Task to carry out: Scan the records below for lines with the word "first", then state how many you find and nothing else.

Records from a data source:
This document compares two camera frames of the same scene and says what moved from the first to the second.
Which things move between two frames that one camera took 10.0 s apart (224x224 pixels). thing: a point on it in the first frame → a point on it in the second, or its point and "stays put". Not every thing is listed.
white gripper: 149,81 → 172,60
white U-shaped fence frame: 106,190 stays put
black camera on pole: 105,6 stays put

Task solution: 2